2Forced to face price wars, Xiaopeng’s gross profit marginThe space is extremely compressed

Due to the price war in the first quarter, Xiaopeng’s bicycle income fell below the 200,000 yuan mark and reached 193,000 yuan in the first quarter of this year. The previous plan to increase bicycle income through the high-priced new model G9 obviously failed. However, fortunately, the revenue from bicycles has not fallen off a cliff due to poor overall sales and the unsmooth launch of the new model G9. Overall, revenue from bicycles has returned to the level of Xiaopeng in the first half of 2020.

In addition, Xiaopeng’s gross profit rate has also been greatly affected. In the first quarter of this year, Xiaopeng’s overall gross profit rate plummeted to 1.7%, a year-on-year decrease of 10.5 percentage points, and continued to remain below 10%. The gross profit margin of automobiles has even dropped to negative -2.5%. This is the first time that Xiaopeng has had a negative gross profit margin of automobiles in the past three years. Make a profit, sell one and lose one.Wall Street Insights and Wisdom Research believes that Xiaopeng’s price reduction strategy implemented in the first quarter of this year in response to Tesla’s price war (the guide prices of Xpeng’s P7, G3 and P5 models were lowered by 20,000 yuan to 36,000 yuan respectively. etc.) still compresses the space for Xiaopeng’s own gross profit margin.

Although the price of upstream raw materials, especially the price of lithium carbonate, did decline in the first quarter, due to factors such as long-term cooperation prices, the decline in cost is unlikely to be as large as the spot price of battery-grade lithium carbonate, and there must be a slight delay.

In addition, even in terms of the decline in the spot price of battery-grade lithium carbonate (the price of battery-grade lithium carbonate fell from 520,000 yuan/ton at the beginning of the first quarter to 245,000 yuan/ton at the end of the first quarter, a decline The rate is as high as 52.9%), and the cost of Xiaopeng’s main model P7 (80 kilowatt-hours) will drop by about 15,000 yuan, which is still lower than the price drop of Xiaopeng’s own products.

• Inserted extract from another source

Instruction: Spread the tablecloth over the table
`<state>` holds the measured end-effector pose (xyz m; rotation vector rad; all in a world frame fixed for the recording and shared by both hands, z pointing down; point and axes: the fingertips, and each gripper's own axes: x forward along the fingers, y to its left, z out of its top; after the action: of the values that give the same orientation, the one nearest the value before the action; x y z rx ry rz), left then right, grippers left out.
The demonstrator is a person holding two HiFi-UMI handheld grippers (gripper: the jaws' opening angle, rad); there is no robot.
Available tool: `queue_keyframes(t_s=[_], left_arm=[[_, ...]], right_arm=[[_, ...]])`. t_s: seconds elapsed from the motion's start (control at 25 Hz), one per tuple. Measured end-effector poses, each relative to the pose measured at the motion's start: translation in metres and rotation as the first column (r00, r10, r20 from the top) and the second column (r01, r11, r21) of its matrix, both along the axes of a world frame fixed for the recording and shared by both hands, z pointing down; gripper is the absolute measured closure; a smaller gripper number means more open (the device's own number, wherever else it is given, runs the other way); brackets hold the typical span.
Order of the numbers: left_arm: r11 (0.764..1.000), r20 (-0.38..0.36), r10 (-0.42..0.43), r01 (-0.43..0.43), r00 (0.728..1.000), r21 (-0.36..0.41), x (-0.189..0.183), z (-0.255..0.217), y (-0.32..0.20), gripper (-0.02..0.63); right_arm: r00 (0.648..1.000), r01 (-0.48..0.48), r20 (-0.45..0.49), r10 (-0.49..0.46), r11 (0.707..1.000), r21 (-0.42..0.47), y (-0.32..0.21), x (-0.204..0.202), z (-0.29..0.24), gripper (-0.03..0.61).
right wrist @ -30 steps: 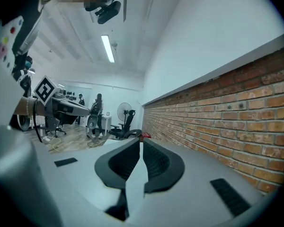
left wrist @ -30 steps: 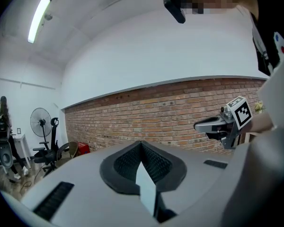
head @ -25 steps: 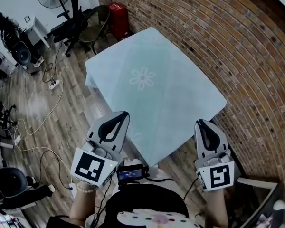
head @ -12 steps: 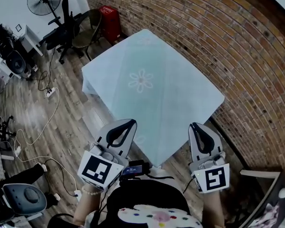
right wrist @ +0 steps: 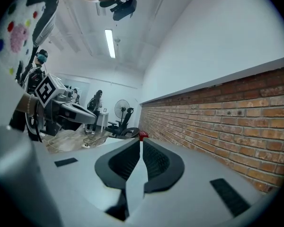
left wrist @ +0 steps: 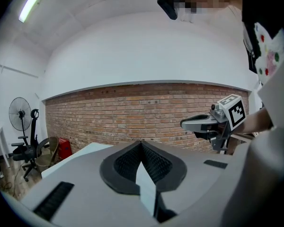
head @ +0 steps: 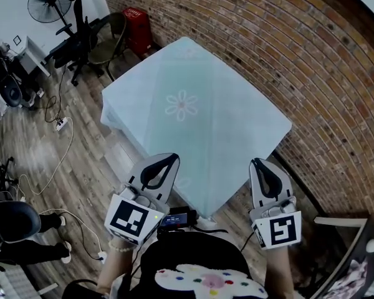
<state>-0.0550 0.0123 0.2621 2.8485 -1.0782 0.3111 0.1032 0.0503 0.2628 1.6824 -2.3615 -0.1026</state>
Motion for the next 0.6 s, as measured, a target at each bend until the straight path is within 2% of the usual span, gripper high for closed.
queue_keyframes(t_s=[0.6], left_arm=[[1.0, 0.018, 0.005, -0.006, 1.0, 0.025, -0.0014, 0.0018, -0.0056, 0.598]], right_arm=[[0.999, -0.038, 0.01, 0.038, 0.999, 0.02, -0.0029, 0.0018, -0.0061, 0.54]])
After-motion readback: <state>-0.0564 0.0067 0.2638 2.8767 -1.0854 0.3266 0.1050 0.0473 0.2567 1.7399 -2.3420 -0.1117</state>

3Xiaopeng is far away from making real money

Xiaopeng’s net loss in the first quarter of this year reached 2.34 billion yuan, an increase of 37.4% year-on-year. There is still a big gap from achieving breakeven. At the same time, although Xiaopeng’s cash reserves are still in a good state, the speed of burning money has increased. In the first quarter of this year, Xiaopeng’s cash and cash-like asset reserves were 34.12 billion yuan. Compared with the cash reserves of 38.25 billion yuan in the fourth quarter of last year, Xiaopeng’s cash reserves were 4.13 billion yuan less. About 2 billion to 2.5 billion yuan.

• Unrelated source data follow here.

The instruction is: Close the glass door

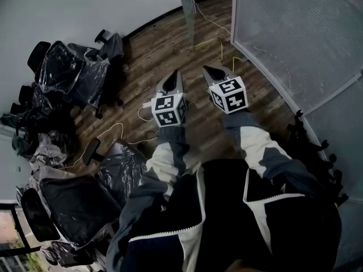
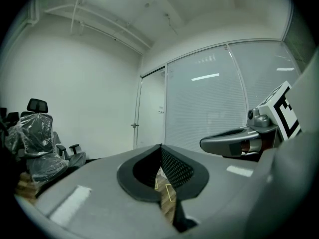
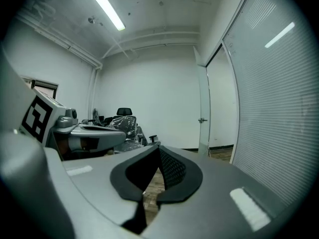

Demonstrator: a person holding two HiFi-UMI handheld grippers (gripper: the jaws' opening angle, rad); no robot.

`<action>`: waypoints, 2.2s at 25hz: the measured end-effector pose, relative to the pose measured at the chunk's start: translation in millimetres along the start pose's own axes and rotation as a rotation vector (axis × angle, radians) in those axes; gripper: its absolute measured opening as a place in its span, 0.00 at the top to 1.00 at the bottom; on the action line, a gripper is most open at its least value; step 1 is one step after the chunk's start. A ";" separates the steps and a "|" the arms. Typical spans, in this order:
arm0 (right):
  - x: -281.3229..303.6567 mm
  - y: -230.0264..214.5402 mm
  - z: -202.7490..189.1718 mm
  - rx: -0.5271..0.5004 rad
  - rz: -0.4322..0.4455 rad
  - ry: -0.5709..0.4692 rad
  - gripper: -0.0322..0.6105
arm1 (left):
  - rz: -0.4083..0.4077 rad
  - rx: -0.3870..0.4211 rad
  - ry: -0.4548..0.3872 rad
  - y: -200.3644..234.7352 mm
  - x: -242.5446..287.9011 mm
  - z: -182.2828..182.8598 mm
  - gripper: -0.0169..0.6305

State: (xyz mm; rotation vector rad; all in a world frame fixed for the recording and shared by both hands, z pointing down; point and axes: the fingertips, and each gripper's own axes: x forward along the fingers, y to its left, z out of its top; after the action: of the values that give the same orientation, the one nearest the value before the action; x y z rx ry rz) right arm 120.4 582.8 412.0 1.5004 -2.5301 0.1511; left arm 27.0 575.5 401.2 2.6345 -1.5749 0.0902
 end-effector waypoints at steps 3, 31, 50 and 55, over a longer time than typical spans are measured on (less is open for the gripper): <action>9.0 9.0 0.0 -0.013 0.003 0.010 0.94 | 0.001 -0.015 0.000 11.9 -3.3 -1.1 0.97; 162.7 24.3 2.5 -0.073 0.134 0.038 0.94 | 0.061 -0.054 0.027 133.9 49.1 -25.6 0.97; 331.8 -154.3 53.2 -0.125 0.242 0.018 0.94 | 0.230 -0.089 0.044 194.2 264.6 4.3 0.97; 375.8 -164.1 54.2 -0.158 0.248 0.039 0.94 | 0.216 -0.107 0.048 223.1 304.4 -5.7 0.97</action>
State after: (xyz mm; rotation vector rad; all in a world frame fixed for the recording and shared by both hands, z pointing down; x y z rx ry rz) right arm 82.6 171.8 439.5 1.1140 -2.6200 0.0151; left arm -25.7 203.7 440.1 2.3580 -1.7899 0.0776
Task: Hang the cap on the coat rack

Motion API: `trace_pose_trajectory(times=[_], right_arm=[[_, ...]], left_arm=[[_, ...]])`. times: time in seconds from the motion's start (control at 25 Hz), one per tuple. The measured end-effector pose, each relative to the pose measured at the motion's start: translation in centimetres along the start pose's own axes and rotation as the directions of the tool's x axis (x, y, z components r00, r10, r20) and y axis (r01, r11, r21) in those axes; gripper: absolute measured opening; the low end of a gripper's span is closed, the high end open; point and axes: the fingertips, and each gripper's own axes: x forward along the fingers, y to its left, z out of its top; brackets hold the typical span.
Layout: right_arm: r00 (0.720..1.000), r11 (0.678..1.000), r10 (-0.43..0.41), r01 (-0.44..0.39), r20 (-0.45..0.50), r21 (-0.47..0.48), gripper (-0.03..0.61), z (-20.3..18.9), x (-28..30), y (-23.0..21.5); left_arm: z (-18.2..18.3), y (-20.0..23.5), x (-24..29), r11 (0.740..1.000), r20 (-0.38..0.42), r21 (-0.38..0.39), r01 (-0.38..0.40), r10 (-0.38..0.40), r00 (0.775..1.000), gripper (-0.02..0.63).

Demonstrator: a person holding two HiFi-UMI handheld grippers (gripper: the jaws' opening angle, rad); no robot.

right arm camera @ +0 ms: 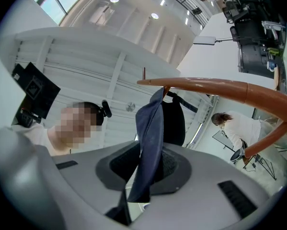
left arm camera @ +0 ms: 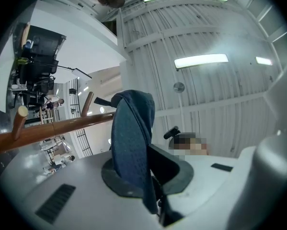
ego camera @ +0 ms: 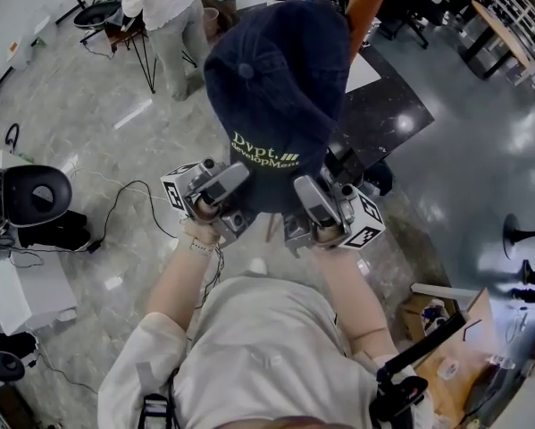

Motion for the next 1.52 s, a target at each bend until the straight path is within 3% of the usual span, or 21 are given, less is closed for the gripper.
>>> trace_pose_trajectory(times=[0.44,0.64,0.96,1.52], right_arm=[[1.0,1.0,0.003,-0.003,0.004,-0.002,0.061,-0.7,-1.2,-1.1],[1.0,1.0,-0.001,0.001,0.008,-0.003,0.064,-0.8,-1.4,-1.7],[0.999,0.999,-0.033,0.032,0.029,0.02,0.084,-1.6,-1.8,-4.3],[0.993,0.995,-0.075,0.069,0.088,0.069,0.11,-1.7,-3.7,-5.9]], left_arm=[[-0.4,0.4,-1.2,0.999,-0.001,0.037,0.008,-0.008,1.0,0.034],[-0.1,0.0,0.7,0.998,0.002,0.06,0.023,-0.024,1.0,0.034],[0.9,1.3,-3.5,0.995,-0.007,0.103,0.014,-0.013,1.0,0.04],[1.0,2.4,-4.2,0.998,0.06,0.07,-0.009,0.005,0.998,0.054]])
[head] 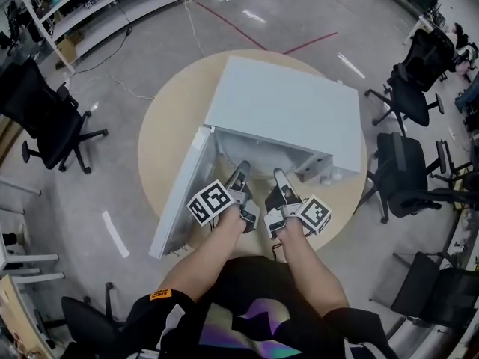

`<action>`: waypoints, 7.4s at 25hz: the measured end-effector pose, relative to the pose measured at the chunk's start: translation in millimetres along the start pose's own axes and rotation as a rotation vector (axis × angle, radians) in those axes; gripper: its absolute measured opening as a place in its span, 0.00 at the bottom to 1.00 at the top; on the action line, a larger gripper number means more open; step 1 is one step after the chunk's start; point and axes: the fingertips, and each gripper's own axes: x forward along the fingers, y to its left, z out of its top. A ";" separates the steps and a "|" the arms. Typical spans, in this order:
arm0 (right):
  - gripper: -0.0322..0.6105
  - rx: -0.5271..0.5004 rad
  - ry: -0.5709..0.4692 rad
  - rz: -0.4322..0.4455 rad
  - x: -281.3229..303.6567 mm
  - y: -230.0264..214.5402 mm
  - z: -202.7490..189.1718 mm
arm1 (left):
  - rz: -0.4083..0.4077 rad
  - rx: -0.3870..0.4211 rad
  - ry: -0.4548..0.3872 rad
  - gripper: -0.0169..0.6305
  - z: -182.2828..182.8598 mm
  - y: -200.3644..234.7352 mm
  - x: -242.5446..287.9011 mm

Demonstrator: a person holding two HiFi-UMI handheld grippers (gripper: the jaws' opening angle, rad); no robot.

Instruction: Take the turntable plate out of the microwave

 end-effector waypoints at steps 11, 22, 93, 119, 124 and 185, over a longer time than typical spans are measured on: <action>0.15 -0.006 0.071 0.020 -42.7 10.6 -30.9 | 0.012 -0.010 -0.042 0.19 -25.3 1.1 -53.4; 0.16 0.018 0.220 0.041 -120.3 -1.6 -38.5 | 0.072 -0.008 -0.151 0.19 -96.7 -4.7 -107.3; 0.17 -0.131 0.601 -0.591 -228.0 -168.9 -78.2 | 0.587 -0.170 0.278 0.26 -242.5 146.0 -154.8; 0.17 -0.534 0.636 -0.571 -256.9 -155.0 -40.3 | 0.458 0.121 0.374 0.25 -269.7 98.0 -179.2; 0.17 -0.742 0.594 -0.370 -257.6 -108.9 -40.4 | 0.365 0.419 0.260 0.10 -270.3 59.3 -194.2; 0.08 -1.152 0.352 0.112 -712.3 130.1 -88.1 | 0.316 1.110 -0.239 0.10 -560.1 -190.2 -536.3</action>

Among them, the main direction of burning money is to increase investment in intelligence, while the rapid expansion of the sales network and the investment in advertising have decreased. However, these are rigid expenses, and it is difficult to continue to reduce them in the short term. In the first quarter of this year, Xiaopeng’s research and development expenses reached 1.3 billion yuan, a year-on-year increase of 6.1%, accounting for 32.3% of the overall operating income; while sales expenses reached 1.39 billion yuan, a year-on-year decrease of 15.5%, accounting for 34.6% of the overall operating income .

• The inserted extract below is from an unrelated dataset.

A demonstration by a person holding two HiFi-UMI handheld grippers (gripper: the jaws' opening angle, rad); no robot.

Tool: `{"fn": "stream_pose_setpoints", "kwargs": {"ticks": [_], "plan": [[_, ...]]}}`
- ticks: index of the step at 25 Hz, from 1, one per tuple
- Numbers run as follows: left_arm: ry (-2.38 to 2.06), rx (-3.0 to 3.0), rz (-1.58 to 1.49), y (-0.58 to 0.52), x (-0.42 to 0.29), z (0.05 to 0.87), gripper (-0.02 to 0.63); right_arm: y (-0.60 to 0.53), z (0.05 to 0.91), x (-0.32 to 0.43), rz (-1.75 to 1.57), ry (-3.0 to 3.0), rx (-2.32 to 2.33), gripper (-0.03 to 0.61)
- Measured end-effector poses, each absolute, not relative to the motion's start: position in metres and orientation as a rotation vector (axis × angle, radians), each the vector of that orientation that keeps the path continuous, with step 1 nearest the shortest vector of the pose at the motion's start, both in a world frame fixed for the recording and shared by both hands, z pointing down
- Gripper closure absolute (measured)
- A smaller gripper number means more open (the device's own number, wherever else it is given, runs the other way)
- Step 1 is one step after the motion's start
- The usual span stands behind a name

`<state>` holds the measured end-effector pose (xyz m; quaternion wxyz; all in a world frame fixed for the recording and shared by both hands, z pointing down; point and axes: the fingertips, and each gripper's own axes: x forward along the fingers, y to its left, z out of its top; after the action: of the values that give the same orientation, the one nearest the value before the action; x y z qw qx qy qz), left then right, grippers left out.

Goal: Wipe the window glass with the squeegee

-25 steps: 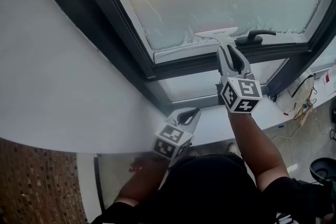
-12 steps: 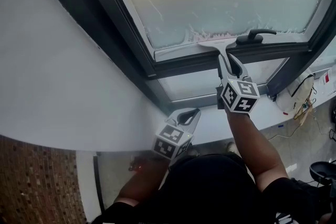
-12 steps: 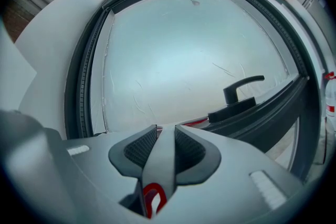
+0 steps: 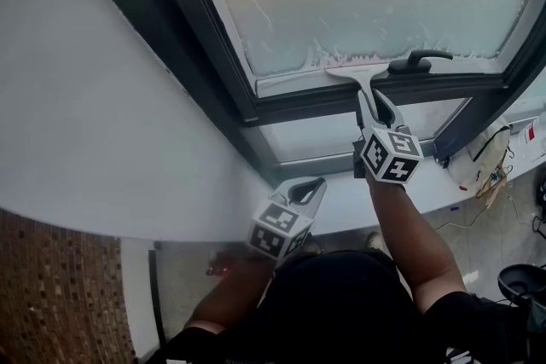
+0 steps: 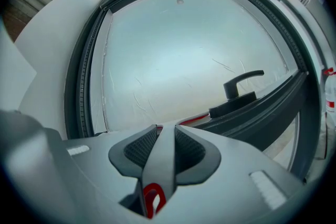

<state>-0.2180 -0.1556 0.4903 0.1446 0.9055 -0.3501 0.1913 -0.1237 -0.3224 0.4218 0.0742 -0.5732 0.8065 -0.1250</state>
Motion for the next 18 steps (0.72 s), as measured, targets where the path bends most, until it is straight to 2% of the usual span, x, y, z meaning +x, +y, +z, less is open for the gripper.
{"fn": "stream_pose_setpoints", "kwargs": {"ticks": [18], "plan": [[-0.970, 2.615, 0.545, -0.143, -0.228, 0.495, 0.614, -0.295, 0.394, -0.123, -0.310, 2.413, -1.649, 0.453]]}}
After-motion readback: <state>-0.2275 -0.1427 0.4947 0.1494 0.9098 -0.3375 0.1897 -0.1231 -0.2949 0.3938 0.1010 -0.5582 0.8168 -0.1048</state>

By the end of the first quarter of this year, the number of Xiaopeng stores reached 425, an increase of 5, and the city coverage reached 145, an increase of 2. It is precisely because these rigid expenditures are difficult to be quickly amortized and diluted that the overall profit of Xiaopeng is also suppressed to a certain extent.

Risk Warning and Disclaimer

Market risk, the investment need to be cautious. This article does not constitute personal investment advice, nor does it take into account the particular investment objectives, financial situation or needs of individual users. Users should consider whether any opinions, opinions or conclusions expressed herein are applicable to their particular situation. Invest accordingly at your own risk.